## Assigned task
Beginning at the line containing "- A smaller" in the material below and ending at the line containing "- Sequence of", return each line exactly and add nothing.

++++ Data segment ++++

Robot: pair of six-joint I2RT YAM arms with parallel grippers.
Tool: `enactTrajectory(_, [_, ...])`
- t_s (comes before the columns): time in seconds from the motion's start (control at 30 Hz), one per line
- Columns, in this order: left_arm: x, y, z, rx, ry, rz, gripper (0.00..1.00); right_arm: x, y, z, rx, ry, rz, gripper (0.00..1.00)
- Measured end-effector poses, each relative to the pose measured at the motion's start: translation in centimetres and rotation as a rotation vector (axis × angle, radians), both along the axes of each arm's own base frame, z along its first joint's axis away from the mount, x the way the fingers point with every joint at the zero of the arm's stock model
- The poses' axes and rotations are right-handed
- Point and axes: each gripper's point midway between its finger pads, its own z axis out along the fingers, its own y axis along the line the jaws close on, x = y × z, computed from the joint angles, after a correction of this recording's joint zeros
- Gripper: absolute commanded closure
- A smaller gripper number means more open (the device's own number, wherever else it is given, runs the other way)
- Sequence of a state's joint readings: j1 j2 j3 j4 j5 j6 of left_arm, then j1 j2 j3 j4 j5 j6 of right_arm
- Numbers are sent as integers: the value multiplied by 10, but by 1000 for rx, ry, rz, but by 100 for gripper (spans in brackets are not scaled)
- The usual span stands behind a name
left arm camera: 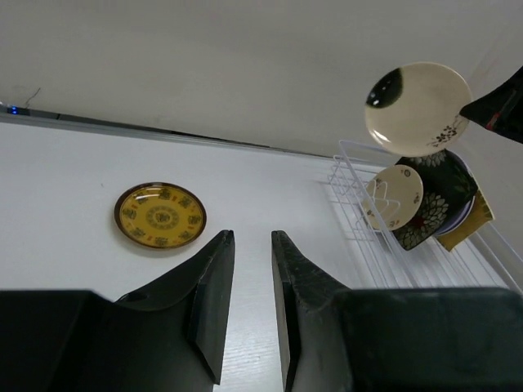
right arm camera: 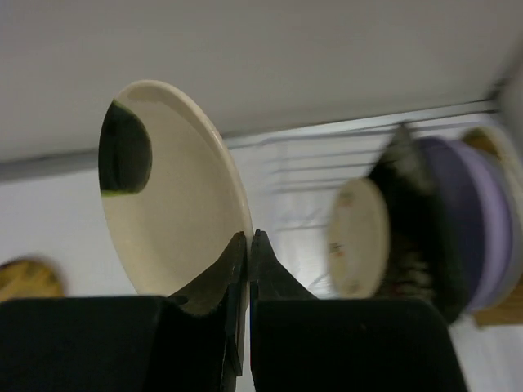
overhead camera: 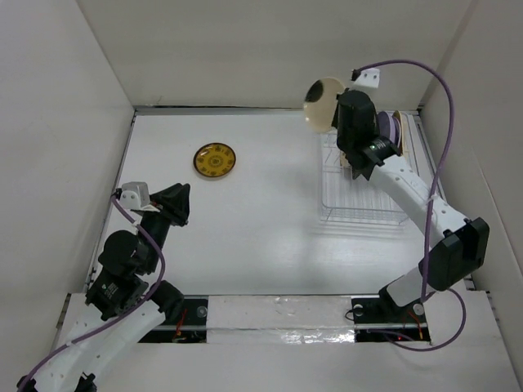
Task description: Load the plates into the dish rack
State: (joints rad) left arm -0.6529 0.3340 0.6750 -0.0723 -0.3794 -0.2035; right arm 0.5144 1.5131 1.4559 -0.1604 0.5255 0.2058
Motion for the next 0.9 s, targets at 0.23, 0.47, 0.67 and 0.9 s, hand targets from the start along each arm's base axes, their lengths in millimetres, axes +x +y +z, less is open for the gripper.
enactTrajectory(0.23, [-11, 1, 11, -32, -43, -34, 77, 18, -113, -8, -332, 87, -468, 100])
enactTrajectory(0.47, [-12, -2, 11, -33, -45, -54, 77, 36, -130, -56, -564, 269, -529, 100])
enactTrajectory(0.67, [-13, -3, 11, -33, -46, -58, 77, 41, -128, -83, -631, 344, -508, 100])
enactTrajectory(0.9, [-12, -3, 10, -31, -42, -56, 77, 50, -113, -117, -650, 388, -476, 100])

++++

## Response to this exercise
- A smaller gripper number means more open (the device's own number, wherever else it is given, runs the other way)
- Sequence of a state's joint readings: j1 j2 j3 j4 j5 j6 of left_arm, then j1 j2 j3 j4 j5 j6 of right_arm

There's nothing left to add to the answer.